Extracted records

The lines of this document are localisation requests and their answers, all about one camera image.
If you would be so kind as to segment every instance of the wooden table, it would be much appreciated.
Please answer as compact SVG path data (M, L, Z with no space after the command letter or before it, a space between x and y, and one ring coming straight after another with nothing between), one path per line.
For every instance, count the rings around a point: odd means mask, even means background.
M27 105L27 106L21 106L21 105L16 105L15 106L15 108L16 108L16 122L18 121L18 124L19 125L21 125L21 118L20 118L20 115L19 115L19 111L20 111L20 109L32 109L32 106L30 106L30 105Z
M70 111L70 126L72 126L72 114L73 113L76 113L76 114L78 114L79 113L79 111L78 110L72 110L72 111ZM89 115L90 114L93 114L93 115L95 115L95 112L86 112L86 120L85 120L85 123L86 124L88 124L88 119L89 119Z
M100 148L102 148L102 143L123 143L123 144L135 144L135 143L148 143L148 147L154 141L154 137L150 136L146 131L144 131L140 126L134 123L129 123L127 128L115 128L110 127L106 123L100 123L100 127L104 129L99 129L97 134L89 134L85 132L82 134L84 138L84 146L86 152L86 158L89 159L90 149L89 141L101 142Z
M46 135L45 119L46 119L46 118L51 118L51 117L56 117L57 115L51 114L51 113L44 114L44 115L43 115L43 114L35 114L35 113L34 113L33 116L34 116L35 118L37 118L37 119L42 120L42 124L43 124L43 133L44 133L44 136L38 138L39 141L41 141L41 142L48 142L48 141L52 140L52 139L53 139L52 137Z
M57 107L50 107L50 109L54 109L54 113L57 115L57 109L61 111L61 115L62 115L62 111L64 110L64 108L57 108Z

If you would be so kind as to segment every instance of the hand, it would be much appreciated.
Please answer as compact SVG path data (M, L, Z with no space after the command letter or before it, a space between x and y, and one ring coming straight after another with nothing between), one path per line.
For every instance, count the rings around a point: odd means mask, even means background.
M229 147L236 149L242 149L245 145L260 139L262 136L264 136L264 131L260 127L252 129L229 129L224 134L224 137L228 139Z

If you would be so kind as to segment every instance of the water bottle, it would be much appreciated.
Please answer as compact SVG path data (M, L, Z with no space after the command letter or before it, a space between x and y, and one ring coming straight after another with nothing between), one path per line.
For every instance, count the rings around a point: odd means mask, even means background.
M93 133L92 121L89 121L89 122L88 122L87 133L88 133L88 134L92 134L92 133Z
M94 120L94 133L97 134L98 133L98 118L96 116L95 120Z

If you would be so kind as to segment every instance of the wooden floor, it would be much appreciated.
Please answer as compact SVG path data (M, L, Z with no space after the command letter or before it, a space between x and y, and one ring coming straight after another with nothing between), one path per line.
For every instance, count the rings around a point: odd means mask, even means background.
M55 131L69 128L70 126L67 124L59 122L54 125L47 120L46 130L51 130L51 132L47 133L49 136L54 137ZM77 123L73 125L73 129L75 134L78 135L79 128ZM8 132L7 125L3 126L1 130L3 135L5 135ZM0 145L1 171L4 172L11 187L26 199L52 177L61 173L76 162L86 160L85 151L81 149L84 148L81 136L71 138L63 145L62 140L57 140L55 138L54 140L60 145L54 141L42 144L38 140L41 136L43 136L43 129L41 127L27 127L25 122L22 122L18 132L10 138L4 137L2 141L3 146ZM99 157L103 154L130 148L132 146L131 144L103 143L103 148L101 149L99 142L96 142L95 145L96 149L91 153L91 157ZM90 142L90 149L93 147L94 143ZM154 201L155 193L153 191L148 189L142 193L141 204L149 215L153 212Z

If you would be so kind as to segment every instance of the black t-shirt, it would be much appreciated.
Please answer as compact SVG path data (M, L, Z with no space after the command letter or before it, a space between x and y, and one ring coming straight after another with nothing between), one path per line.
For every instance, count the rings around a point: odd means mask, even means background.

What the task asks
Write out only the lines that run from the line containing "table, it would be much appreciated." through the line containing "bottle, it would be much appreciated.", both included, exactly as they appear above.

The answer
If you would be so kind as to segment every instance of the wooden table, it would be much appreciated.
Please answer as compact SVG path data (M, L, Z with no space after the command letter or before it, a space between x and y, and one ring coming straight after another with nothing between), one path per line.
For every instance, count the rings around a point: odd means mask, even means background.
M27 105L27 106L21 106L21 105L16 105L15 106L15 108L16 108L16 122L18 121L18 124L19 125L21 125L21 118L20 118L20 115L19 115L19 111L20 111L20 109L32 109L32 106L30 106L30 105Z
M70 111L70 126L72 126L72 114L73 113L76 113L76 114L78 114L79 113L79 111L78 110L72 110L72 111ZM89 115L90 114L93 114L93 115L95 115L95 112L86 112L86 120L85 120L85 123L86 124L88 124L88 119L89 119Z
M100 148L102 148L102 143L123 143L123 144L135 144L135 143L148 143L148 147L154 141L154 137L150 136L146 131L144 131L140 126L134 123L129 123L127 128L115 128L110 127L106 123L100 123L100 127L104 129L99 129L97 134L89 134L85 132L82 134L84 138L84 146L86 152L86 158L89 159L90 149L89 141L101 142Z
M46 135L45 119L46 119L46 118L51 118L51 117L56 117L57 115L51 114L51 113L44 114L44 115L43 115L43 114L35 114L35 113L34 113L33 116L34 116L35 118L37 118L37 119L42 120L42 124L43 124L43 133L44 133L44 136L38 138L39 141L41 141L41 142L48 142L48 141L52 140L52 139L53 139L52 137Z
M57 107L50 107L50 109L54 109L54 113L57 115L57 109L61 111L61 115L62 115L62 111L64 110L64 108L57 108Z

If you would be so kind as to segment every instance of the hand, it would be much appreciated.
Please answer as compact SVG path data (M, L, Z with no space after the command letter or before it, a space between x and y, and one ring coming straight after another with nothing between), one path per line.
For every instance, count the rings around a point: odd means mask, even means background.
M229 147L236 149L242 149L245 145L260 139L262 136L264 136L264 131L260 127L252 129L229 129L224 134L224 137L228 139Z

If you would be so kind as to segment every instance of the water bottle, it would be much appreciated.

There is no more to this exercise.